When comparing plans during open enrollment (October 15 through December 7 each year), look specifically at the annual dental maximum, the percentage the plan covers for “major” dental services, whether implants are explicitly listed as covered, and any waiting period before major work is eligible. Some plans impose a 12-month or longer wait before they’ll pay for implants.

What a Single Implant Actually Costs

Understanding the cost breakdown helps you evaluate what different coverage options are actually worth. A single dental implant has three components: the titanium post surgically placed into your jawbone ($1,000 to $3,000), the abutment connector piece ($400 to $1,000), and the visible crown ($800 to $3,000). The total runs $3,000 to $6,000 per tooth. If you need multiple implants or a full-arch restoration, costs can climb to $20,000 or more.

Where you live, the complexity of your case, and whether you need bone grafting before the implant all push the price higher or lower within that range. Some oral surgeons offer payment plans, and dental schools with implant programs sometimes provide the procedure at reduced rates performed by supervised residents.

How to Appeal a Medicare Denial

If you believe your dental implant qualifies for coverage under the “inextricably linked” rule and Medicare denies your claim, you have the right to appeal through a five-level process. Each level reviews the decision independently, and you can escalate to the next level if you disagree with the outcome.

Before filing, ask your provider for any documentation that strengthens your case. The key is establishing that your implant was medically necessary for the success of a covered procedure, not an elective dental restoration. This means gathering surgical notes from your medical team, pathology reports if cancer was involved, and a written statement from your surgeon explaining why the dental work was essential to the medical treatment. The more clearly your records connect the implant to a covered medical service, the stronger your appeal.

Your denial letter will include instructions for the first level of appeal and the deadline to file, which is typically 120 days from the date you receive the decision.

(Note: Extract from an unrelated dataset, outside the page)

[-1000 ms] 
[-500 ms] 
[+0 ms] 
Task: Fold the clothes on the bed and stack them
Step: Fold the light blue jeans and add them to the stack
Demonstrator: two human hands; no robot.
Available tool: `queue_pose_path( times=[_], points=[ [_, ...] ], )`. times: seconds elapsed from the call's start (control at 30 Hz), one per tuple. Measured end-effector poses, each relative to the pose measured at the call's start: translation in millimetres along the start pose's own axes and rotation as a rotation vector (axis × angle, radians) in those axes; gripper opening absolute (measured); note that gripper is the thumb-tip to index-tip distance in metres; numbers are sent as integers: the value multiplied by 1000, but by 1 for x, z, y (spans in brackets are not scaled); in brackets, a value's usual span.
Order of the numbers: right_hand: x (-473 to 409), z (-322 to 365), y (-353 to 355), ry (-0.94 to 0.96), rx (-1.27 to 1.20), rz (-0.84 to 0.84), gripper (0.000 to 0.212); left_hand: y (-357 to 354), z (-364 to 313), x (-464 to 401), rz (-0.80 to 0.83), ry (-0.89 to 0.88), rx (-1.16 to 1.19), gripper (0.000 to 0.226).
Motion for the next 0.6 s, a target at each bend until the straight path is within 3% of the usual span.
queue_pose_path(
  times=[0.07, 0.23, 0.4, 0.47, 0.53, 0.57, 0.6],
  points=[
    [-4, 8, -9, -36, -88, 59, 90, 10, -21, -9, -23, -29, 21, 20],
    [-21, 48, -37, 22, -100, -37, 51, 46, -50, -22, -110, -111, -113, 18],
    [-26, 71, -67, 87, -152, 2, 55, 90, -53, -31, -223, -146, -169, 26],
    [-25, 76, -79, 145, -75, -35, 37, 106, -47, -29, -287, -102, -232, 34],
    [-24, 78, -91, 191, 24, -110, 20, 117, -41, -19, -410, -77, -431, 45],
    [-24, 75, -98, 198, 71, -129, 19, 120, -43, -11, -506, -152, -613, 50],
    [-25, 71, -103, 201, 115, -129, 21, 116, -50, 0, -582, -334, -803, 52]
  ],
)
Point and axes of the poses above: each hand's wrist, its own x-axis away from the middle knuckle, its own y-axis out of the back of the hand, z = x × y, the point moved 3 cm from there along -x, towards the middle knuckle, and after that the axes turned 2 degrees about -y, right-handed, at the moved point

Other Ways to Reduce Implant Costs

If you don’t qualify for Medicare coverage and your Medicare Advantage plan doesn’t offer enough dental benefits, several other options can help close the gap. Standalone dental insurance plans are available outside of Medicare and may cover a portion of implant costs, though annual maximums tend to be low ($1,000 to $2,500) relative to the total price. Dental discount plans work differently: you pay an annual membership fee and receive reduced rates (often 15% to 30% off) at participating dentists. These aren’t insurance but can lower the out-of-pocket price without waiting periods.

Some states offer Medicaid dental benefits that cover implants for people who qualify based on income, though this varies significantly by state and most Medicaid dental programs are limited. Veterans may have implant coverage through VA dental benefits depending on their eligibility category. Health savings accounts and flexible spending accounts, if you still have access to one, allow you to pay for implants with pre-tax dollars, effectively saving you your marginal tax rate on the procedure cost.